The molecular dynamics simulations are implemented based on a two-dimensional toy model consisting of two base charged atoms (A and B)21,36. The twin structure is constructed by the anion sublattice A whose interaction contain anharmonic elastic interactions (Landau springs) while the interactions between atoms of the B sublattice and between A and B atoms are purely harmonic. Flexoelectricity is caused by strain gradients and is therefore restricted to generate polarity near twin walls and surfaces21. The parameters for A-A and B-B interactions are illustrated in our previous paper21. However, the coupling coefficient between A and B sublattices is modified to be stronger (\({V}_{{\rm{AB}}}={\rm{3.5}}{({\rm{r}}-\frac{\sqrt{2}}{2})}^{2}\)) in order to strengthen the coupling effect between strains (ɛ) and charges (q = 1.60 × 10−19 C)15,18,37. The model parameters and potential form are summarized in Table I in the Supplementary Materials. The dielectric constant is chosen to be isotropic, and set to 1000 in order to avoid the additional effect of dielectric pressure on the domain wall movements. The boundary condition is ‘open’ (free boundary condition) in both two dimensions, i.e. the surface atoms are specified to be stress-free (Neumann condition).

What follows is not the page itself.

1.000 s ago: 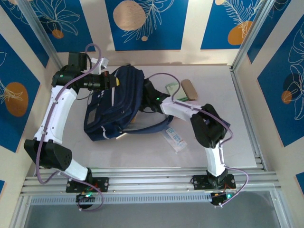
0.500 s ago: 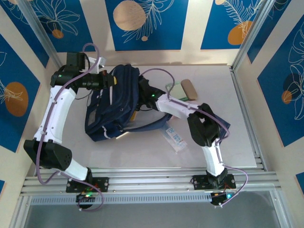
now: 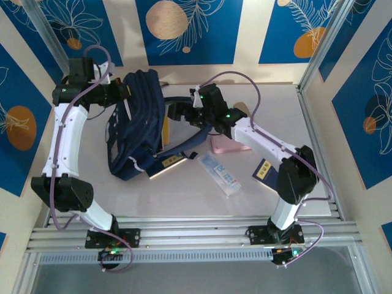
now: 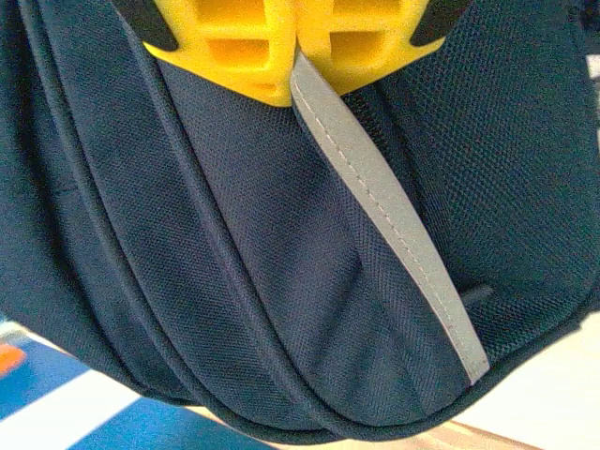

We construct two kinds of surfaces. (i) The surface is smooth containing the same number of A and B atoms. Such smooth surface has no excess charge except at four corners. (ii) Roughness is added at the surface. The depth of surface steps is around three atomic distances. These steps contain excess charges because the charge balance between A and B atoms is not conserved locally (but globally where we have an equal number of A and B atoms). Our more extended simulations were conducted at low temperature at T = 0.001 K to avoid thermal effects38,39. The electric field is applied stepwise along the [11] direction. For each step, the system relaxes for 100 ps and the snapshots within the last 50 ps were averaged to show the microstructure and the polarization. All calculations were carried out by using the LAMMPS code40.